7. Run "Armback.ad" to retract the arm to the back. Put on gloves if not already done. Tape holes in the vacuum manifold that will not be used by the pins.
   
   
8. Turn on the humidifier. The humidifier should maintain 55% to 65% humidity.

The arrayer is now ready for pin testing or a production run.

Preparation of a PCR spotting plate for printing
PCR spotting plates should be 384 well, Corning Costar PCR plates. Each well should contain no more than 10 microliters. Spotting plates are kept in the non-defrosting freezer, covered with foil film (3M Scotch 425, core series 591) and enclosed in a resealable plastic bag. Do the following to prepare a particular source plate for printing:

1. Thaw source plates for 12 minutes.
   
   
2. Spin plate using Jouan centrifuge at 2000 rpm for one minute.
   
   
3. Carefully peel off the yellow tape label. There should be three items on this label: (a) a PCR spotting plate ID, (b) a date of creation of the spotting plate, and (c) the number of prints made from this spotting plate. Increment the number of prints item on the tape. Save this piece of tape if possible for reattachment after printing.
   
   
4. Carefully peel off the metallic adhesive covering.
   
   
5. Place the source plate in the source plate holder on the microarray. Be sure that the notched (A1) corner is at the bottom left.

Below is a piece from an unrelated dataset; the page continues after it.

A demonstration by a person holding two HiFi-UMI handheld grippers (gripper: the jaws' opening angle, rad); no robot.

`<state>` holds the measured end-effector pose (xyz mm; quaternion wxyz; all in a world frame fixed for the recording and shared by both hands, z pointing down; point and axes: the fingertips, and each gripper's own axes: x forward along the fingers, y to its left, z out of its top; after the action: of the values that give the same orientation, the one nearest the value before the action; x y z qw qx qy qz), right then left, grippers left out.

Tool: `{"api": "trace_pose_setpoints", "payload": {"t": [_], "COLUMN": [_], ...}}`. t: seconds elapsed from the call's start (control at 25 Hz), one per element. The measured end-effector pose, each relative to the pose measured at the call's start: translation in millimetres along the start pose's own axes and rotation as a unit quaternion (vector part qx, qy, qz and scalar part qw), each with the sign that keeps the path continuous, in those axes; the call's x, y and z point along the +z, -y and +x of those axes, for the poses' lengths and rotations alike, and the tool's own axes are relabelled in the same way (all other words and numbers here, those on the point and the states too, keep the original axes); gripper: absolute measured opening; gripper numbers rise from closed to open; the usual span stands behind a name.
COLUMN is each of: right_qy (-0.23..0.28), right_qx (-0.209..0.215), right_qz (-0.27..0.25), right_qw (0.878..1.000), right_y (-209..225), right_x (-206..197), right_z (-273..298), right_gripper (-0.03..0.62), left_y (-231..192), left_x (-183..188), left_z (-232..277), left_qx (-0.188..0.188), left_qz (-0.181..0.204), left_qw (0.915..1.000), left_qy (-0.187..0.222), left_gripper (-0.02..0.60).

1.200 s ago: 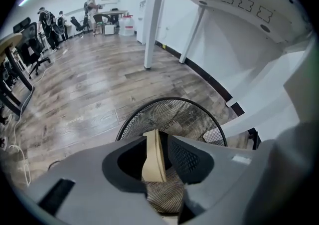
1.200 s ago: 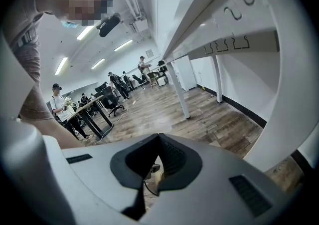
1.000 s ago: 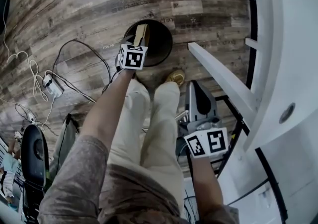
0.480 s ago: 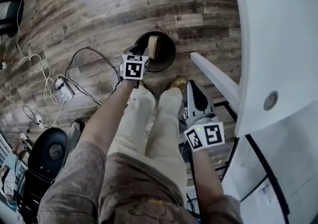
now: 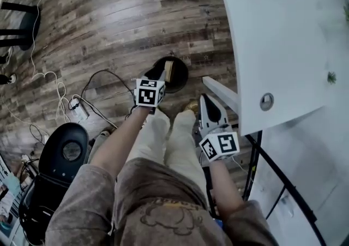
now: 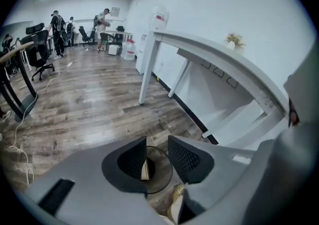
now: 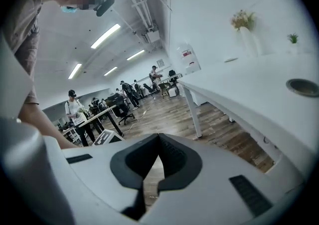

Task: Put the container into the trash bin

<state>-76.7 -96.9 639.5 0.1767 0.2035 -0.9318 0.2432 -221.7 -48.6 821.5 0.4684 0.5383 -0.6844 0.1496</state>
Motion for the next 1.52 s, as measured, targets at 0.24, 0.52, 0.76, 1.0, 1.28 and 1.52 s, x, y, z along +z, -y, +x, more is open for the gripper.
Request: {"api": "trace_pose_setpoints", "payload": {"t": [0.24,0.52,0.76,1.0,1.28,1.52], "right_qy": [0.006,0.011,0.021,0.039,0.057,0.070], "right_qx": [0.019,0.040,0.049,0.069,0.080,0.075], "right_qz": [-0.012,-0.044,-0.063,-0.091,-0.117,-0.112], "right_qw": [1.000,0.998,0.997,0.993,0.988,0.988], "right_y": [-17,-36,-50,-70,-83,-90], "right_x": [34,86,129,165,196,213], "right_z": [-21,-46,-66,-87,-115,-143], "right_gripper": [-0.007,-0.008,-0.008,-0.008,-0.008,-0.006], "left_y": [33,63,93,132,168,178], "left_x": [46,84,116,155,173,178], "left_z": [-72,-148,-215,-281,-345,-382], "left_qx": [-0.005,-0.008,-0.039,-0.071,-0.099,-0.109], "left_qz": [0.001,-0.011,0.016,0.047,0.082,0.104], "left_qw": [0.9992,0.9982,0.9961,0.9885,0.9745,0.9651], "left_qy": [0.039,0.059,0.077,0.125,0.184,0.214], "left_gripper": [0.126,0.127,0.127,0.127,0.127,0.127]}}
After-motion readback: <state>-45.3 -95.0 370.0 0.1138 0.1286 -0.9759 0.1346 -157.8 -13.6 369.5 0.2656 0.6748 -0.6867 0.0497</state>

Storing PCR spotting plates after printing
After the plate has been printed, remove it from the arrayer and do the following.

1. Cut a piece of foil film (3M Scotch 425, core series 591) so that it covers the plate and extends at least 1/2 down all sides of the plate.
   
   
2. Seal the plate by running over the foil a blunt tipped object (a Sharpie Regular Point works quite well).
   
   
3. Add one to the number of prints on the yellow tape and reattach it to the plate on top.
   
   
4. Seal the plate in a plastic bag and store it in its assigned position in the -20 C freezer.